Records from a data source:
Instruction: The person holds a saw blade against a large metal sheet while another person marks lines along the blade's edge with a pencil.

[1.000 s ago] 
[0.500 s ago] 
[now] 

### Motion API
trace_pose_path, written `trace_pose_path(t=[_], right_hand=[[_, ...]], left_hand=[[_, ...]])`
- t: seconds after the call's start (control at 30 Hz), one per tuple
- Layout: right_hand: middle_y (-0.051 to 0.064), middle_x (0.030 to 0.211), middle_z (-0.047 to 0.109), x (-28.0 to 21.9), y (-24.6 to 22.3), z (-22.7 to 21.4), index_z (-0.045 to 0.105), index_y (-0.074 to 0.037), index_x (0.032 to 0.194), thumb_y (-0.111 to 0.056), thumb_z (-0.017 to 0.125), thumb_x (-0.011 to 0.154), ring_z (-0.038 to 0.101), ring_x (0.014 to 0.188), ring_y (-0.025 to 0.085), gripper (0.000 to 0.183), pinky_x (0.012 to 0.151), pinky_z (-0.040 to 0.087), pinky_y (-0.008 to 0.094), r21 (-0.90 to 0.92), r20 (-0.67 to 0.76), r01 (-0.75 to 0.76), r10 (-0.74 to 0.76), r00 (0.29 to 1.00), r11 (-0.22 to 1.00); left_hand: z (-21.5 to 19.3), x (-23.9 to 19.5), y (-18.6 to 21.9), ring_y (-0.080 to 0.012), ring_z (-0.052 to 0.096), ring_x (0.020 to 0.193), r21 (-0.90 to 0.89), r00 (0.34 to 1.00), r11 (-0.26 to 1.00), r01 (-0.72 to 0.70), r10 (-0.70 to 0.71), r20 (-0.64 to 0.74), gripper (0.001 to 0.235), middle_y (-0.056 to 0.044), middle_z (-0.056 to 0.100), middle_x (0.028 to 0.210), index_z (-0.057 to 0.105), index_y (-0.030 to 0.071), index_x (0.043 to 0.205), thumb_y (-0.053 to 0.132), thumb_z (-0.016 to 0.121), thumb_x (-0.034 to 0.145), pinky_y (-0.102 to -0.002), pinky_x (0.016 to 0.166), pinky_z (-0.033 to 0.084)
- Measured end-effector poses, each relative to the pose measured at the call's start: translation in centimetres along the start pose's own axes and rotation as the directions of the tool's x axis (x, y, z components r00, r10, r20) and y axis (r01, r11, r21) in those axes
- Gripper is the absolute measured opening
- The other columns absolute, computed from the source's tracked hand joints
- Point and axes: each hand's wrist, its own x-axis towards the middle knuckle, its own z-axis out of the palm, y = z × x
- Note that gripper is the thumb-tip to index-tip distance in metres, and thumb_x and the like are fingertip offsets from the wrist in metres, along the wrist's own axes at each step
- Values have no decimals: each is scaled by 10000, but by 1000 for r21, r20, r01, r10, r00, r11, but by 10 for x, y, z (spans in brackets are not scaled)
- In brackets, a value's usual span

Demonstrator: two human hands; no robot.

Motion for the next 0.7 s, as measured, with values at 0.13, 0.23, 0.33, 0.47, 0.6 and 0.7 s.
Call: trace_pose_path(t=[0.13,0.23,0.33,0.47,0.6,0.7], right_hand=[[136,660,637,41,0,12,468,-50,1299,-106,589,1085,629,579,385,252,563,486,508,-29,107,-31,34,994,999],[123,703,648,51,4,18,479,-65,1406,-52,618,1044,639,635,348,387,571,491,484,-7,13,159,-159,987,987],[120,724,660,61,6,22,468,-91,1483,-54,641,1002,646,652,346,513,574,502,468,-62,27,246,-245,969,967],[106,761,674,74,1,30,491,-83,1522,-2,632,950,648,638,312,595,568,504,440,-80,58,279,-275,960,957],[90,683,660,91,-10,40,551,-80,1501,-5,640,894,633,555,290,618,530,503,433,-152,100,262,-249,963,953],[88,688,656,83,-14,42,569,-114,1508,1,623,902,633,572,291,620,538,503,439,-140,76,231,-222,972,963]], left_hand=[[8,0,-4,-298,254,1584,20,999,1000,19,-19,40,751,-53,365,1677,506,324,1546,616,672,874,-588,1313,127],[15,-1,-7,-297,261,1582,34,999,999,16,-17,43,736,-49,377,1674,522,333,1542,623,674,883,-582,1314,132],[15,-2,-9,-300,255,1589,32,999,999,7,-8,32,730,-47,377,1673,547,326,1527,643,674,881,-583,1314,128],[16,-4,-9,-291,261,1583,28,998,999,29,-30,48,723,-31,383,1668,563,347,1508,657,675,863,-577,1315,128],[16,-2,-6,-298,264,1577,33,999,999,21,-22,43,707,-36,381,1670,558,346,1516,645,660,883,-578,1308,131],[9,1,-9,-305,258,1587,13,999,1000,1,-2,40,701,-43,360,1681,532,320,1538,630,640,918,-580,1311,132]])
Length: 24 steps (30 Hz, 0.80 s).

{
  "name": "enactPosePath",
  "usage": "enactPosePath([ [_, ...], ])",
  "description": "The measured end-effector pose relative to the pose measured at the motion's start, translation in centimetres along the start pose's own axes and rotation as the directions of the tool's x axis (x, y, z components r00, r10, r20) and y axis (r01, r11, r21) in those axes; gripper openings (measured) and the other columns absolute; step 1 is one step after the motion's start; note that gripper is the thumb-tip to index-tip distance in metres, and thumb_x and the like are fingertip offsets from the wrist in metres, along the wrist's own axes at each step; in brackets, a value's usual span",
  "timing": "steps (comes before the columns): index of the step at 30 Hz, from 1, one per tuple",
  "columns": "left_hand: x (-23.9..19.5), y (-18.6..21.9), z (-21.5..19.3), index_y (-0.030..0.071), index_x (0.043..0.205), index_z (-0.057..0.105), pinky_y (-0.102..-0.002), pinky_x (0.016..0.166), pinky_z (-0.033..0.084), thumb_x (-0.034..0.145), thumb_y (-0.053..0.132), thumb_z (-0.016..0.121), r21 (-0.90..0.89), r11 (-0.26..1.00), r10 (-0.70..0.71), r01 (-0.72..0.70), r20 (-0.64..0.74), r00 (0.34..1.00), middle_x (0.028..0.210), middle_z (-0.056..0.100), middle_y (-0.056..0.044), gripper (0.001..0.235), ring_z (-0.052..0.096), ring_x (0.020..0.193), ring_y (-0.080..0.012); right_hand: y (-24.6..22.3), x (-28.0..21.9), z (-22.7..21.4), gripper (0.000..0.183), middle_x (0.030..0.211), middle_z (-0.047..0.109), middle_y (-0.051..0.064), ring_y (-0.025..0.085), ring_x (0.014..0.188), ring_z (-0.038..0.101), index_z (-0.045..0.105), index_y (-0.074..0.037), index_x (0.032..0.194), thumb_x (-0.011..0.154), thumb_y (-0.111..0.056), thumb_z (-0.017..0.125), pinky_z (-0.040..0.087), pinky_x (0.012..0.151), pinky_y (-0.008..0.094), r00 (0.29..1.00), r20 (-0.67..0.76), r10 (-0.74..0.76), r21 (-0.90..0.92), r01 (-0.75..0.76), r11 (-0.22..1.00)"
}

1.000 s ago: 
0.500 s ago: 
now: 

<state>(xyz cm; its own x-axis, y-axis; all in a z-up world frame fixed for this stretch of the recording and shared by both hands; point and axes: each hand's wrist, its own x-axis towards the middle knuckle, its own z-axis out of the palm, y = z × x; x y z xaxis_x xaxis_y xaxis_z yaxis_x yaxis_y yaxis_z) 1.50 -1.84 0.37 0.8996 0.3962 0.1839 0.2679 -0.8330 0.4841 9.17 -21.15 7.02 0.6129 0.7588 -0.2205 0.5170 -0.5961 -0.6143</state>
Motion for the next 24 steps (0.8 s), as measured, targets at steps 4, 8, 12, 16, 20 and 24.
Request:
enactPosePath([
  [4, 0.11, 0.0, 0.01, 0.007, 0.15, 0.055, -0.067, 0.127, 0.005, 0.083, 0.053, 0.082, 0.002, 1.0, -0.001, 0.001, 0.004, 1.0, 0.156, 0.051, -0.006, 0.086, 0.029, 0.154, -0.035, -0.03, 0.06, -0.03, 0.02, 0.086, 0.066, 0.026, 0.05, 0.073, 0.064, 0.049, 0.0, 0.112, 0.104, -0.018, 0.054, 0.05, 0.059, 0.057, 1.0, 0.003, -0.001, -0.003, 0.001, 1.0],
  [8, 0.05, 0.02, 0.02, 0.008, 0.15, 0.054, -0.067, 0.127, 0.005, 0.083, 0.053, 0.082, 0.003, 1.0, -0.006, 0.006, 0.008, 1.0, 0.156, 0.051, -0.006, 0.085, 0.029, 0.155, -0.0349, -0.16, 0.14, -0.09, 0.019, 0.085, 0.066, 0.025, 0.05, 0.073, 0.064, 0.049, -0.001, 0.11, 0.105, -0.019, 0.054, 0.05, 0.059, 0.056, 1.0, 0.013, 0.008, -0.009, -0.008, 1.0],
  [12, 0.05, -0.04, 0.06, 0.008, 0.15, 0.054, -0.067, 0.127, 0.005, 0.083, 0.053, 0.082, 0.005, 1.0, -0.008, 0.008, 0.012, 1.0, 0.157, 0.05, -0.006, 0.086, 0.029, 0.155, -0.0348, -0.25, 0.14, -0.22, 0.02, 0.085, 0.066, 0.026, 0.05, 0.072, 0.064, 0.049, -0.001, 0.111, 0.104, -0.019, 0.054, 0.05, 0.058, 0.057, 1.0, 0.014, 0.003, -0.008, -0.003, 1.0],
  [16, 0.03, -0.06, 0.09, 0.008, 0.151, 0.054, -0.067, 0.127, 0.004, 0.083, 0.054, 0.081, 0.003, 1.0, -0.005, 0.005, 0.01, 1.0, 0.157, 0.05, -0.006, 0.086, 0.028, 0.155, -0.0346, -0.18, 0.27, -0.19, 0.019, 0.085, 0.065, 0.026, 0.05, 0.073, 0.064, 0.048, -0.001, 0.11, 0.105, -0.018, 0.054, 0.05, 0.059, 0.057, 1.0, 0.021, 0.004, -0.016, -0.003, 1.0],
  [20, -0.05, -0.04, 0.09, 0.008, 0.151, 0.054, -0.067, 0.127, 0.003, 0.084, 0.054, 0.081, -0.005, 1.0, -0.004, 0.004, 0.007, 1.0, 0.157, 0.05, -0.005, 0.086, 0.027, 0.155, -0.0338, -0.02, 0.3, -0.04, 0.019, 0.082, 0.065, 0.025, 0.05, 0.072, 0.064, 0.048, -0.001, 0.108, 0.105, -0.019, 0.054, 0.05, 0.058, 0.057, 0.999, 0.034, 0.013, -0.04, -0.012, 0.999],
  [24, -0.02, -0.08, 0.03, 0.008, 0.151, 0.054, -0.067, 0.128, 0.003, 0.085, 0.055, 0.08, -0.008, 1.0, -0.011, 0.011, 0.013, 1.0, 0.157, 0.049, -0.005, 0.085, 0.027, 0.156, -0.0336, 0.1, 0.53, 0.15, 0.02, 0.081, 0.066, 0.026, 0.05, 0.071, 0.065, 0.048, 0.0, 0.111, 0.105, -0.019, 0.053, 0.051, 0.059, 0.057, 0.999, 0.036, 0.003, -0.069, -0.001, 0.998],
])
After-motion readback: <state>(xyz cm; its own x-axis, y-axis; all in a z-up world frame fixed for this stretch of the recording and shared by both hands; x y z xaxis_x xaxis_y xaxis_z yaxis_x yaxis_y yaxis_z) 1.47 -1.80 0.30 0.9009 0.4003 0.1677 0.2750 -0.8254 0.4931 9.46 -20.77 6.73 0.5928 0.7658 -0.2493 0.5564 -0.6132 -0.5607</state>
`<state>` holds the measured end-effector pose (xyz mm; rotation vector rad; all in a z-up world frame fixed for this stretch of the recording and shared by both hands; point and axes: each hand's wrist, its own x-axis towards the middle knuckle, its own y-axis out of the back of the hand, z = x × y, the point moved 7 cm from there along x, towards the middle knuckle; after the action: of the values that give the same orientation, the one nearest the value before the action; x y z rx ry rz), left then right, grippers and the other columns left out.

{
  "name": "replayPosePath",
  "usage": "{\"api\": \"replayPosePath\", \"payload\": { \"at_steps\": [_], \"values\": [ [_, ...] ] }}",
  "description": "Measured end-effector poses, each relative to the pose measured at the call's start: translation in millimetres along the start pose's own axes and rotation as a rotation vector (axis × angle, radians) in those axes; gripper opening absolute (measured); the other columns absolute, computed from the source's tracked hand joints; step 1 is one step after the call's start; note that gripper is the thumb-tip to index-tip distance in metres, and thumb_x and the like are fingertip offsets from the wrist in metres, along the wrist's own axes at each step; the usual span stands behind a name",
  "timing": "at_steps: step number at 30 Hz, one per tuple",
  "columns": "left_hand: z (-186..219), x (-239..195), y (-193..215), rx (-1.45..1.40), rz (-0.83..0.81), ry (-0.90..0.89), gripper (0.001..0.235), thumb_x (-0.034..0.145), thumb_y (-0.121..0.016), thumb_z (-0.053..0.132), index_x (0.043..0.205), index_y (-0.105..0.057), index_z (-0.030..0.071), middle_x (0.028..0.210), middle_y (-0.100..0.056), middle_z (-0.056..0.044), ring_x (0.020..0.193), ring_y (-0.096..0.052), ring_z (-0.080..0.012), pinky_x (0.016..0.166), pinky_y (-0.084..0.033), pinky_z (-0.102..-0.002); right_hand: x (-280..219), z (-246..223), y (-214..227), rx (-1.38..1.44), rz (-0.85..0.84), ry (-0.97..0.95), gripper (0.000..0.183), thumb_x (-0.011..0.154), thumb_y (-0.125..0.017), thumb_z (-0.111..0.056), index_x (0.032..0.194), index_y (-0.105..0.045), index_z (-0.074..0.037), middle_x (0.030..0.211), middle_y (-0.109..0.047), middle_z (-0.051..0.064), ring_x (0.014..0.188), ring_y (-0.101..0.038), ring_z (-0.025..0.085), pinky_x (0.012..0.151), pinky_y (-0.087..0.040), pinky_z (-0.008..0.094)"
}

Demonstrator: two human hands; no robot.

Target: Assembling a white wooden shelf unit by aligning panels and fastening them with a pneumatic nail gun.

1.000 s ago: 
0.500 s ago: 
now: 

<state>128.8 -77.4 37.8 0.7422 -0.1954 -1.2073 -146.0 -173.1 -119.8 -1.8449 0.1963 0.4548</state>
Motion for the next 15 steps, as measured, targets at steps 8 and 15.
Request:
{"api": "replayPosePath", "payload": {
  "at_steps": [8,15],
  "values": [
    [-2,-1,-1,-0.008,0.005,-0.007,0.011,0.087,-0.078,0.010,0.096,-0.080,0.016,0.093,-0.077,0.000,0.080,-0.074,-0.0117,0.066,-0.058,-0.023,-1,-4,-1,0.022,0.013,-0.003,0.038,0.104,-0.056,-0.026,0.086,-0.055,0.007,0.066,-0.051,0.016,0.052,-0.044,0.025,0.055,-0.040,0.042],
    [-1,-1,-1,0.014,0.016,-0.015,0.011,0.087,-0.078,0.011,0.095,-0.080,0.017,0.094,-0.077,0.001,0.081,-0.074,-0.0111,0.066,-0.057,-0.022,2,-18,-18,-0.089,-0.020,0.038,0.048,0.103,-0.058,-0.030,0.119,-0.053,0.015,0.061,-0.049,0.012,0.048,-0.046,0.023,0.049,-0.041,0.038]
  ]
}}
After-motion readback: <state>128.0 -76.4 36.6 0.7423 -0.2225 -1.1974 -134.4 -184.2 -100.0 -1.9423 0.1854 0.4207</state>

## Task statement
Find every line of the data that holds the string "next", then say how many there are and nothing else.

## Result
3